FSG-Katzian: Arbeitslose Menschen brauchen Unterstützung, keine Bestrafung

Arbeitszeitverkürzung und sinnvolle Maßnahmen, um die Beschäftigung zu steigern, sind gefragt

Wien (OTS) - "Menschen ohne Arbeit brauchen Unterstützung und Förderung, keine Bestrafung. Genau das würde aber eine massive Einschränkung oder Kürzung des Arbeitslosengelds bedeuten. Ein Großer Teil der BezieherInnen des Arbeitslosengelds in Österreich ist armutsgefährdet, und es zeichnet sich keine Besserung am Arbeitsmarkt ab - die Arbeitslosigkeit muss also bekämpft werden, nicht die Arbeitslosen", kommentiert Wolfgang Katzian, Vorsitzender der FSG (Fraktion sozialdemokratischer GewerkschafterInnen).

Der Vorschlag, sich bei der Arbeitsmarktpolitik an Hartz IV zu orientieren, gehe in die falsche Richtung, erklärt Katzian. Zehn Jahre nach der Einführung der Hartz-IV-Gesetze und einer massiven Verschärfung der Zumutbarkeitsregeln für Arbeitslose ist die Zahl der Deutschen stark gestiegen, die unter ihrem Qualifikationsniveau arbeiten. Mehr als sechs Millionen Deutsche sind zur Sicherung des Lebensunterhalts auf staatliche Hilfe angewiesen und rund 1,3 Millionen Deutsche sind arm, obwohl sie erwerbstätig sind, so Katzian weiter: "Hartz IV bringt die Menschen nicht in Arbeit. Zwei Drittel aller Hartz-IV-BezieherInnen haben die Leistung im Sommer 2014 bereits seit 24 Monaten oder noch länger, rund die Hälfte seit mehr als 4 Jahren beziehen müssen. Hätte sich der deutsche Arbeitsmarkt mit Hartz IV vorbildhaft entwickelt, müssten nicht immer mehr Deutsche in Österreich arbeiten."

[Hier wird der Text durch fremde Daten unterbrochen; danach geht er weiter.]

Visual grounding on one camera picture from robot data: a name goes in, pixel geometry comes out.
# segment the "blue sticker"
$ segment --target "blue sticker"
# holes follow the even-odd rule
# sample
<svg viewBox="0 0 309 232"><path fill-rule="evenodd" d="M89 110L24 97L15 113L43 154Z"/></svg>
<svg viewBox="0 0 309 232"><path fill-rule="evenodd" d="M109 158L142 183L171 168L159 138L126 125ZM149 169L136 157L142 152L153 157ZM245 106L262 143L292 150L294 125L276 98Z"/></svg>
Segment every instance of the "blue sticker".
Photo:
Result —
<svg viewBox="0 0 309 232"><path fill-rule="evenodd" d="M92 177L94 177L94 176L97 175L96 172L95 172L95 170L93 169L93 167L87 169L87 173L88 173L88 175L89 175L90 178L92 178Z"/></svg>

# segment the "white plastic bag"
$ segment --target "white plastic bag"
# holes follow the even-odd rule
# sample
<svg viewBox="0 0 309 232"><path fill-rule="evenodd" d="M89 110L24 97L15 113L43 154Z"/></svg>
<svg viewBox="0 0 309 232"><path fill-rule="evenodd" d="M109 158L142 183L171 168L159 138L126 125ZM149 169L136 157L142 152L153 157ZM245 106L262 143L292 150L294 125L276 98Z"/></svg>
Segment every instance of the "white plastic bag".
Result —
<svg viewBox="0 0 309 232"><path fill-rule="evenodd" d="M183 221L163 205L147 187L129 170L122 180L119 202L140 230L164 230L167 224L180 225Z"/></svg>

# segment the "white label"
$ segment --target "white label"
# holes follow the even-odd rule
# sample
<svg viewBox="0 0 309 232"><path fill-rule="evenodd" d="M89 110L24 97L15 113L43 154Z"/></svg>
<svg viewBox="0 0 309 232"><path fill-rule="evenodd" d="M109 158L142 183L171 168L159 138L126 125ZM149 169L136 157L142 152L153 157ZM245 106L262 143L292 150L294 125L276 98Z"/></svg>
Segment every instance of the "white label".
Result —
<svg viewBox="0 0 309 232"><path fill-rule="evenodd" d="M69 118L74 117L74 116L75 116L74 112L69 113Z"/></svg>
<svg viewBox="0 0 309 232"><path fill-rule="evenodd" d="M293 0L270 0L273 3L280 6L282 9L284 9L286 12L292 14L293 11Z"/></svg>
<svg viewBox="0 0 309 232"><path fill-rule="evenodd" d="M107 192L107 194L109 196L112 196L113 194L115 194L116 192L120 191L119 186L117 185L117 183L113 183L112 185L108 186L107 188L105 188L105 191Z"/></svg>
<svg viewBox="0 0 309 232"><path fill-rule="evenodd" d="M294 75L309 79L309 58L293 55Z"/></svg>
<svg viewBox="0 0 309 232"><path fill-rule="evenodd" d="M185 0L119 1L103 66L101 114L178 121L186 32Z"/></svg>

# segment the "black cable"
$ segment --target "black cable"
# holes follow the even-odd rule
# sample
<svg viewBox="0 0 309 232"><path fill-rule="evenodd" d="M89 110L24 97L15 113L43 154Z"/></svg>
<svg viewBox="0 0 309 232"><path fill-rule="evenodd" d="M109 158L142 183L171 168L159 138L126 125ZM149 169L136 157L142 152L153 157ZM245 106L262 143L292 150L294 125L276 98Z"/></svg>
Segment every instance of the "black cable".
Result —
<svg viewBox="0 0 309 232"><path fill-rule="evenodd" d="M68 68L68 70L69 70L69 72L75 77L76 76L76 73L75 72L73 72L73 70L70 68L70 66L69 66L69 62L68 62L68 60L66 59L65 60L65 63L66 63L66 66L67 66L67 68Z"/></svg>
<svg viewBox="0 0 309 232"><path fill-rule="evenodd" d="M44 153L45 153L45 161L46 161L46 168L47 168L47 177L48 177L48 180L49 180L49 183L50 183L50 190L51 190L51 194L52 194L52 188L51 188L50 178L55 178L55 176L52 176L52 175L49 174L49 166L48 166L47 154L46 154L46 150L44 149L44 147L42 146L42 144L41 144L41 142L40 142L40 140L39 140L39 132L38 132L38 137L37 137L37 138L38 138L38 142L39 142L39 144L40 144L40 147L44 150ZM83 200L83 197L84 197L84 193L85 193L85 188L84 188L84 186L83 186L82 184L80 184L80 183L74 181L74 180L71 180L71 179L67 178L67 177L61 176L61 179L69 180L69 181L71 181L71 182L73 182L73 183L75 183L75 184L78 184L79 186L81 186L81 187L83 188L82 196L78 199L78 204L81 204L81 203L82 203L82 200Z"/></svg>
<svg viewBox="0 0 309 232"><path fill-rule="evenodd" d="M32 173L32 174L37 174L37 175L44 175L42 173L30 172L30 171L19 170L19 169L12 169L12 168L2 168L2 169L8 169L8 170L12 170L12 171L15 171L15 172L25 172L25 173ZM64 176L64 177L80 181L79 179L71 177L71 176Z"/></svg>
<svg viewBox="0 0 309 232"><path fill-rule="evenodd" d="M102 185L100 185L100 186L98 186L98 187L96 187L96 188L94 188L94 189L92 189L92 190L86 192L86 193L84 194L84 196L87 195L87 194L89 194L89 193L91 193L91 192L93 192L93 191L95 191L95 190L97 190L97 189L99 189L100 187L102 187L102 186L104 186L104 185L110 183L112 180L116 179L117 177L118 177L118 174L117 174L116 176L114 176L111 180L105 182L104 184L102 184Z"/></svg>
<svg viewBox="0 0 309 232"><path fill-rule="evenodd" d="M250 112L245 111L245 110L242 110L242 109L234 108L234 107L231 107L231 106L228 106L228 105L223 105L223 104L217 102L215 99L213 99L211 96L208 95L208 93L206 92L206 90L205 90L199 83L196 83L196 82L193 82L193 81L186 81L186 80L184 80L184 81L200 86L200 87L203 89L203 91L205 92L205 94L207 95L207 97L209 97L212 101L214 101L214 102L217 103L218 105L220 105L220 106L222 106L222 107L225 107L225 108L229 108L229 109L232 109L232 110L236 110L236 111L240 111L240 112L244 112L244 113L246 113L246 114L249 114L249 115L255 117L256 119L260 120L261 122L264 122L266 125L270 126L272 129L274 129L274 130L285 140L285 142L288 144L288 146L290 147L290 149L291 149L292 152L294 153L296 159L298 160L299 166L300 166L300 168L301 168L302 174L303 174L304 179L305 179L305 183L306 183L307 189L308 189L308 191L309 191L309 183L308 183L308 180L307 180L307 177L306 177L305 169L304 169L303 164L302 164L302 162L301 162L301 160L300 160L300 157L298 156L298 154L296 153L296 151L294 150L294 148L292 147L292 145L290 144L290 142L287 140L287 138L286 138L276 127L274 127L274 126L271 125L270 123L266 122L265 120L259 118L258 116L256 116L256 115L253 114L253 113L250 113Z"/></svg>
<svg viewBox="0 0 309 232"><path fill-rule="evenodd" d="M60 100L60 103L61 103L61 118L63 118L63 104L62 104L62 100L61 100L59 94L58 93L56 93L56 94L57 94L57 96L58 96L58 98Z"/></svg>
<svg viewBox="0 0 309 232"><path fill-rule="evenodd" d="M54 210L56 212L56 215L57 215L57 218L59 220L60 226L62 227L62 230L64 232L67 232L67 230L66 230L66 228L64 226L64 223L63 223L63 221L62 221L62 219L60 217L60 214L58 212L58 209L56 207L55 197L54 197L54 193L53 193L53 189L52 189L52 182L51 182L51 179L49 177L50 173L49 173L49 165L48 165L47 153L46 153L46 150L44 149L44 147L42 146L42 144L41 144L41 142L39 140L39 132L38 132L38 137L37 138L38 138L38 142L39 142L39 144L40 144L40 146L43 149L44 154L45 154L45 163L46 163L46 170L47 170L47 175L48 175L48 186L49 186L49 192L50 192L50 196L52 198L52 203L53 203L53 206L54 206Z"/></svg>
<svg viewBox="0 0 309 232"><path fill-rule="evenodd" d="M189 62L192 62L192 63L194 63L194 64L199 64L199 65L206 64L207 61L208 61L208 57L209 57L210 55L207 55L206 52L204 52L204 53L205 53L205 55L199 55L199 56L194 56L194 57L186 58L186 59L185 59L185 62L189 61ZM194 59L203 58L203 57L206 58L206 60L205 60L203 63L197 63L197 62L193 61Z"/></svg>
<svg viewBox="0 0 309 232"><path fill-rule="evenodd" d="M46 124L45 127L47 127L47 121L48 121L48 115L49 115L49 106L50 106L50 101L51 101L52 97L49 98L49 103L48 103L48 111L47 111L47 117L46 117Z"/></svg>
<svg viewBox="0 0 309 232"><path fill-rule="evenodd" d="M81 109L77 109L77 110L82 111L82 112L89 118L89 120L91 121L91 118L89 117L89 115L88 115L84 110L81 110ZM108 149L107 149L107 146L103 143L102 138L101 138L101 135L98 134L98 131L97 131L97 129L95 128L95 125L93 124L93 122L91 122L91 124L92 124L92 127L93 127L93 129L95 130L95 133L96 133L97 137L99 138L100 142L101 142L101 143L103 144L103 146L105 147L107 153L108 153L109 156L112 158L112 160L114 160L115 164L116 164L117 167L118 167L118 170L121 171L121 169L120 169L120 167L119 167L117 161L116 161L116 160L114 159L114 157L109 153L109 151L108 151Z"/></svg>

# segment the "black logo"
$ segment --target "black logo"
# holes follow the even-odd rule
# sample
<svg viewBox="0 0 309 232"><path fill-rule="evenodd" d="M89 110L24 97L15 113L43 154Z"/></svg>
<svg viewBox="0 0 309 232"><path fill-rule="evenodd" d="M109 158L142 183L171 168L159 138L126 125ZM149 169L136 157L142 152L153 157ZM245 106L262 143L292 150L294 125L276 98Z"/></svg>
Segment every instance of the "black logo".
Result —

Es brauche vielmehr konkrete Schritte für Wachstum und Beschäftigung, um der steigenden Arbeitslosigkeit und der daraus entstehende Belastung für die Betroffenen entgegenwirken zu können: "Die ÖsterreicherInnen leisten rund 300 Millionen Überstunden, ein Fünftel davon unbezahlt, das ist nichts anderes als ein milliardenschweres Geschenk an die Unternehmer - damit muss Schluss gemacht werden! Die durchschnittliche Wochenarbeitszeit von mehr als 42 Stunden ist der Spitzenwert in Europa - wird die vorhandene Arbeit besser aufgeteilt, können damit neue Arbeitsplätze geschaffen werden", so Katzian.

Jede Debatte zur Arbeitszeit müsse auch beinhalten, wie die Ungerechtigkeit im Zusammenhang mit der sechsten Urlaubswoche für alle ArbeitnehmerInnen beseitigt werden und wann der nächste Schritt bei der Verkürzung der Wochenarbeitszeit gesetzt wird, fordert Katzian: "40 Jahre nach Einführung der 40 Stunden Woche wäre es wohl an der Zeit, einen nächsten Schritt zu tun - in Interesse der Beschäftigung und der Gesundheit der ArbeitnehmerInnen! Handlungsbedarf gebe es vor allem auch bei den älteren ArbeitnehmerInnen, so Katzian abschließend: "Mehr als ein Drittel der über 55-Jährigen geht aus der Arbeitslosigkeit in die Pension, gleichzeitig scheitert das im Regierungsübereinkommen vereinbarte Bonus-Malus-System, um Ältere in Beschäftigung zu halten, am Veto der ÖVP. Es gibt eine Reihe von Maßnahmen, mit denen die Arbeitslosigkeit gebremst werden kann - das Kürzen des Bezuges ist keine davon."